_WHAT YOU NEED TO DO_
Could you repeat, word for word, only the lines from the one containing "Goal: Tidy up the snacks" through the final line of the records below?

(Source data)
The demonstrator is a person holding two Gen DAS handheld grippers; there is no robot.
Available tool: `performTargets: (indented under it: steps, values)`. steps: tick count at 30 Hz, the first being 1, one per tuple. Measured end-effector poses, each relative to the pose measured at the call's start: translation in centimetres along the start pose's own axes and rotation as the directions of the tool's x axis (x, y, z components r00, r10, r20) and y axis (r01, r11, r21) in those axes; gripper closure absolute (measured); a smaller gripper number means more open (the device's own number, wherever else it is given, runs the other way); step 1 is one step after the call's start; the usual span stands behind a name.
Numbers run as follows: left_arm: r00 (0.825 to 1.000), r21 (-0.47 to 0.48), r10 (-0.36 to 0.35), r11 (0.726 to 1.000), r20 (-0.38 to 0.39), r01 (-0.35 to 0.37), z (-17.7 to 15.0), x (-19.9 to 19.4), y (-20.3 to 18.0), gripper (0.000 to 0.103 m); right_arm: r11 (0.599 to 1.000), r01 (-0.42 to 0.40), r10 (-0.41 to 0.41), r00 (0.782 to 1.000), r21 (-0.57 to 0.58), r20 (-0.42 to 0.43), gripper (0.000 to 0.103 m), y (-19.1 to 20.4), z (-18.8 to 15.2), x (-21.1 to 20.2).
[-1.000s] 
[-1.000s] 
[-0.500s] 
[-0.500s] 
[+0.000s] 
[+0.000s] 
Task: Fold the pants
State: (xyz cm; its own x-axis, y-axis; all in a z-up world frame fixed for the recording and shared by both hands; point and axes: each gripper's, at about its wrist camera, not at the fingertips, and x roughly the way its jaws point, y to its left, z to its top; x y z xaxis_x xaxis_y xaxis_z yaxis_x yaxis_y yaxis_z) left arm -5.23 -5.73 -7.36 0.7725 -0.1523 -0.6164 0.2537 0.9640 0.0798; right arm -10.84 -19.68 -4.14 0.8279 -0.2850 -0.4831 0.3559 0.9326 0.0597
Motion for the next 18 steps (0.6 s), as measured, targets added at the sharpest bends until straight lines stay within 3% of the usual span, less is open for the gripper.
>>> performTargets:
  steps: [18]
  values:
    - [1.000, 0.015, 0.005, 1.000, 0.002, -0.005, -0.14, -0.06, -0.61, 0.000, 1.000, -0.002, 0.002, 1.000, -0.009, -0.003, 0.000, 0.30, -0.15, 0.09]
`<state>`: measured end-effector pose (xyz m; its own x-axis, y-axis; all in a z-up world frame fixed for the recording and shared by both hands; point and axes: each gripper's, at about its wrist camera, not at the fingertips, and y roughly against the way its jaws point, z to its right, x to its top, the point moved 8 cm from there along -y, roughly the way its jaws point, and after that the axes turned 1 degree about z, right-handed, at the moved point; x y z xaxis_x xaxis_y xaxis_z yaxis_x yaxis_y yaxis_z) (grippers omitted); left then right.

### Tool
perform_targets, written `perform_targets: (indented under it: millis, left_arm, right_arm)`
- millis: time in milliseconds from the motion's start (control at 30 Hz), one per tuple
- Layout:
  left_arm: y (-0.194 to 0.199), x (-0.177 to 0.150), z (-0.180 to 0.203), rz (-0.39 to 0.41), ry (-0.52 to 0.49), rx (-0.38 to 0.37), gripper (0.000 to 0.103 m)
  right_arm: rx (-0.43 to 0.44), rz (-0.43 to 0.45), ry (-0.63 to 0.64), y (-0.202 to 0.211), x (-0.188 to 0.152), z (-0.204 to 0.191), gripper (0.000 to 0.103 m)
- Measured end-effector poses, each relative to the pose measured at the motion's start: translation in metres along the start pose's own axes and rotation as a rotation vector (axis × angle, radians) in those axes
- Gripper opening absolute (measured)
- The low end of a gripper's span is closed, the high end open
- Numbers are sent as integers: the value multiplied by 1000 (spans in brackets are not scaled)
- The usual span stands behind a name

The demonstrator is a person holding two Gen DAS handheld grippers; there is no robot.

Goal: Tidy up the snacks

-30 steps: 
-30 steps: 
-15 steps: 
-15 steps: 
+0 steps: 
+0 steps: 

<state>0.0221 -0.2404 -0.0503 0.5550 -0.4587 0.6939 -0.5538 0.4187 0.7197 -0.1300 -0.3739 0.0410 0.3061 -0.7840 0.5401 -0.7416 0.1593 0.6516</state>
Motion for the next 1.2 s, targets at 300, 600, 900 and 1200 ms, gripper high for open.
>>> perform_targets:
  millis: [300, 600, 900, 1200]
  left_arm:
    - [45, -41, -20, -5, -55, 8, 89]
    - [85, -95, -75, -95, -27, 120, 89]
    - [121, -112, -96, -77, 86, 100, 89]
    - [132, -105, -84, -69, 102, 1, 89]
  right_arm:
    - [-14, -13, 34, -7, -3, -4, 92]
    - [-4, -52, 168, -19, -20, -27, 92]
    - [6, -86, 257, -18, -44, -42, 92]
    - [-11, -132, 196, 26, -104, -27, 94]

_REPLY TO THE EXERCISE_
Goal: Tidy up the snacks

-30 steps: 
-30 steps: 
-15 steps: 
-15 steps: 
+0 steps: 
+0 steps: 

<state>0.0221 -0.2404 -0.0503 0.5550 -0.4587 0.6939 -0.5538 0.4187 0.7197 -0.1300 -0.3739 0.0410 0.3061 -0.7840 0.5401 -0.7416 0.1593 0.6516</state>
Motion for the next 1.2 s, targets at 300, 600, 900 and 1200 ms, gripper high for open.
>>> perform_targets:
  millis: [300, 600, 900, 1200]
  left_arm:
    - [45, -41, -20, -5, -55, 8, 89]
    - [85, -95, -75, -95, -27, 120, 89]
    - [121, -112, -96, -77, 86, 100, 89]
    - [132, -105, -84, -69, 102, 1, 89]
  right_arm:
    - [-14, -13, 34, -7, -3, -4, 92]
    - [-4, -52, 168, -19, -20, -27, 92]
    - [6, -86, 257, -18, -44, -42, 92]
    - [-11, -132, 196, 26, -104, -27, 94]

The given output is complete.